Ansiedade, depressão, esgotamento emocional, dependência química, pornografia, solidão e crises familiares frequentemente são enfrentadas em silêncio. Muitos acreditam que admitir sofrimento é sinal de fraqueza.
A Bíblia apresenta exatamente o contrário.
Davi derramou sua angústia diante de Deus nos Salmos. Jeremias chorou pela condição de seu povo. Jó lamentou sua dor sem esconder o sofrimento. O próprio Jesus chorou diante do túmulo de Lázaro.
A força, nas Escrituras, nunca foi medida pela ausência de lágrimas, mas pela disposição de confiar em Deus.
Por isso, Provérbios 4:23 faz um alerta que permanece atual: “Acima de tudo o que se deve guardar, guarde o seu coração, porque dele procedem as fontes da vida.”
Buscar ajuda médica, psicológica ou pastoral quando necessário não diminui a masculinidade de ninguém.

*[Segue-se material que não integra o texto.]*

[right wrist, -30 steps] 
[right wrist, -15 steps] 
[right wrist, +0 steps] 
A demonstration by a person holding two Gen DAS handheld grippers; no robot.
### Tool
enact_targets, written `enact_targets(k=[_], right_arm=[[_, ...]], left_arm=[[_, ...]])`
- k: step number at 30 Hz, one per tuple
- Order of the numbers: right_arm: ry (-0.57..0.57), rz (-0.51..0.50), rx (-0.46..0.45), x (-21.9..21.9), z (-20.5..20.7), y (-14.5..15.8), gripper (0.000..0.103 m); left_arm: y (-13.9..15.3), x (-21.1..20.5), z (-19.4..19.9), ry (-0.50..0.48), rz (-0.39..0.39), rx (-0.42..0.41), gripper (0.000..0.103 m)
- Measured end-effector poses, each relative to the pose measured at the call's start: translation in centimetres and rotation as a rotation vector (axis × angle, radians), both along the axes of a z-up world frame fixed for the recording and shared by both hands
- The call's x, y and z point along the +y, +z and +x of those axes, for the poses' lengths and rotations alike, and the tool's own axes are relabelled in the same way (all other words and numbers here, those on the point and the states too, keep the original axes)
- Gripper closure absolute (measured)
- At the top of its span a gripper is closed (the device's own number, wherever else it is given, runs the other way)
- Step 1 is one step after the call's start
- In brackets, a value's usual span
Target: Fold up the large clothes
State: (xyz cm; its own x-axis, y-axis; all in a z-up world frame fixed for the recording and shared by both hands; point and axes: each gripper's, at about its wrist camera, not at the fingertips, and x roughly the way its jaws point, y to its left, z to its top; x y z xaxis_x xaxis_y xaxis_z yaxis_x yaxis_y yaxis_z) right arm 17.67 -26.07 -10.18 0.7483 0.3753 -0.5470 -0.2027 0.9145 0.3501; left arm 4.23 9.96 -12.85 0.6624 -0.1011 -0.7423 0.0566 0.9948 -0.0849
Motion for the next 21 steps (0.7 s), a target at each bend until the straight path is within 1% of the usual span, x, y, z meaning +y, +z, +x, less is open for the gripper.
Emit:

Pelo contrário, demonstra humildade para reconhecer limites e sabedoria para cuidar da vida que Deus concedeu.

A masculinidade bíblica honra as mulheres
Talvez uma das maiores distorções modernas seja confundir liderança com domínio e força com agressividade.
Desde o princípio, homem e mulher foram criados à imagem de Deus (Gênesis 1:27). Ambos possuem igual dignidade diante do Criador, ainda que exerçam vocações distintas.
Por isso, quando a Bíblia orienta os maridos, o padrão apresentado não é o poder, mas o sacrifício.
“Maridos, amem a sua mulher, como também Cristo amou a igreja e se entregou por ela”
(Efésios 5:25, NAA).
Cristo nunca usou sua autoridade para humilhar. Ele serviu, protegeu, acolheu e entregou a própria vida.
Essa é a referência da masculinidade bíblica.
Em um país que ainda convive com altos índices de violência doméstica, feminicídio e abandono paterno, o testemunho cristão precisa ser diferente. Homens que seguem a Cristo são chamados a honrar suas esposas, respeitar suas mães, proteger suas filhas e tratar todas as mulheres como pessoas criadas à imagem de Deus e herdeiras da mesma graça.
O maior problema do homem não está no corpo
O Dia do Homem nos lembra da importância dos exames preventivos, dos hábitos saudáveis e dos cuidados com a saúde. Tudo isso é importante.
Mas a Bíblia vai além.
Ela afirma que a raiz mais profunda da crise masculina não está apenas no sedentarismo, no estresse ou nos maus hábitos. Está no coração humano.
Foi o pecado que transformou a coragem em violência, a liderança em autoritarismo, o trabalho em idolatria, a força em opressão e o silêncio em isolamento.
Antes de adoecer o corpo, o pecado adoeceu a alma.
É por isso que o Evangelho não oferece apenas novos comportamentos. Ele oferece um novo coração.
Em Cristo, homens orgulhosos aprendem a servir. Homens endurecidos aprendem a amar. Homens que carregavam tudo sozinhos descobrem que podem lançar sobre Deus toda a sua ansiedade. Homens dominados pelo ego encontram liberdade para viver segundo a vontade do Senhor.

O melhor presente para um homem
Neste Dia do Homem, talvez a pergunta mais importante não seja quantos anos viveremos, mas que tipo de homens estamos nos tornando.
O mundo continua confundindo masculinidade com invulnerabilidade. O Evangelho, porém, apresenta outro caminho.
O homem segundo Cristo cuida do corpo porque ele pertence a Deus. Guarda o coração porque dele procedem as fontes da vida. Honra as mulheres porque elas carregam a imagem do mesmo Criador. E reconhece que sua maior necessidade não é parecer forte diante das pessoas, mas ser transformado pela graça de Deus.
Essa é a verdadeira masculinidade bíblica: não a do homem que nunca cai, mas a do homem que se rende a Cristo e, por isso, aprende diariamente a viver para a glória de Deus e para o bem do próximo.